We assess the economics of electric vehicle (EV) battery repurposing by estimating the maximum price a repurposer could pay for used EV battery packs to manufacture second-life stationary storage systems at life-adjusted costs competitive with new systems. Using a process-based cost model of a UL 1974-certified repurposing facility, we estimate that processing used EV batteries costs $19/kWh at the pack level and $53/kWh at the module level for a baseline annual production volume of 500 MWh, not accounting for the additional labor and components required to produce a complete system. We then estimate lifespans of NMC622, NCA, and LFP EV battery packs in a variety of second-life applications across first-life use intensities. We find that for LFP packs, which degrade relatively slowly and can have long second lives, repurposers can pay a maximum of between $3 and $70/kWh to acquire a used pack, depending on its first-life use conditions and intended second-life application. For NMC and NCA packs, which degrade more quickly, repurposers can pay a maximum of between $37/kWh and $65/kWh to acquire a used pack. Our estimates suggest that repurposing is reliably more profitable than recycling for LFP packs, while for NMC and NCA packs, repurposing is more profitable only under a limited set of conditions.

Market estimations predict second-life battery applications growth, but the reality is that most of retired Li-ion batteries are recycled.
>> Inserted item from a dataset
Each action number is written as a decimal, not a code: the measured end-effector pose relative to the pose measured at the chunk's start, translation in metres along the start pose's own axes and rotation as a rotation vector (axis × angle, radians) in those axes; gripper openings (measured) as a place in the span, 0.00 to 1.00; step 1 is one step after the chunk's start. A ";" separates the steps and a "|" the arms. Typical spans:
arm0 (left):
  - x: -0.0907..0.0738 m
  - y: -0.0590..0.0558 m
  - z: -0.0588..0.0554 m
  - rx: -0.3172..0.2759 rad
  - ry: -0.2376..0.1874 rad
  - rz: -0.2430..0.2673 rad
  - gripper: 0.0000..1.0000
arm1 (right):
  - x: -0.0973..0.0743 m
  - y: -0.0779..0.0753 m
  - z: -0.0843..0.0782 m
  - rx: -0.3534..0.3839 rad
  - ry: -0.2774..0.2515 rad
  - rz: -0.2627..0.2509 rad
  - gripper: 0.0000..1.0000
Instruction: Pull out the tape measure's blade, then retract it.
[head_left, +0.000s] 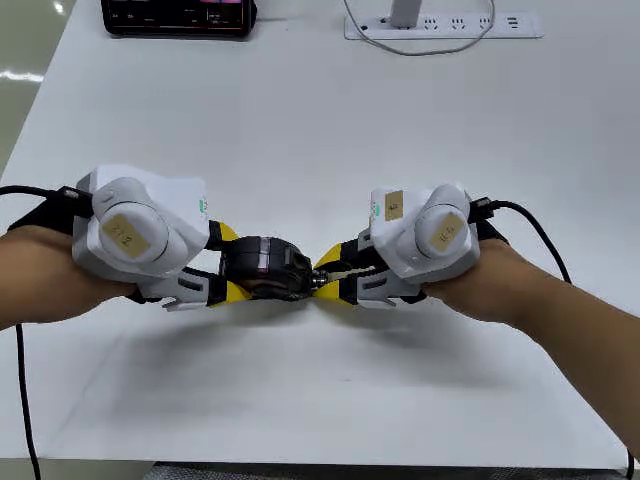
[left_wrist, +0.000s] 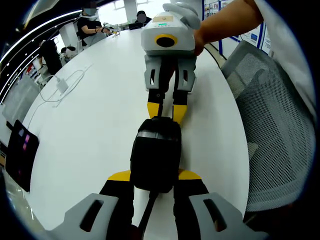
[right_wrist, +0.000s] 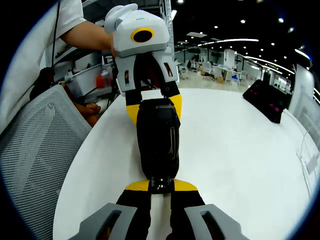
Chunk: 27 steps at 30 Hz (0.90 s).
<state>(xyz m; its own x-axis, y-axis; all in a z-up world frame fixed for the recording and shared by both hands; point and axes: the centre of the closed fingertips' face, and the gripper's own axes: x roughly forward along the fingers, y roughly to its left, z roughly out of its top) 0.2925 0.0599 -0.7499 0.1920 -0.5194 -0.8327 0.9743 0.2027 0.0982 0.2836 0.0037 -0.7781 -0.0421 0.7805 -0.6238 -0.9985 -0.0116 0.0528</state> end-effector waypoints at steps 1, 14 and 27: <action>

We talk about the challenges and how to solve them.

Smartville has developed an integrated platform that enables the efficient assessment, trading, and repurposing of used EV batteries for second-life applications. Combining its proprietary Periscope diagnostic tool and Battery-connect repurposing solution, Smartville helps recyclers, fleet operators, and energy developers to address retired EV batteries. This presentation will highlight the technology, data workflows, and real-world use cases that drive Smartville’s mission to extend battery life, reduce waste, and unlock new value.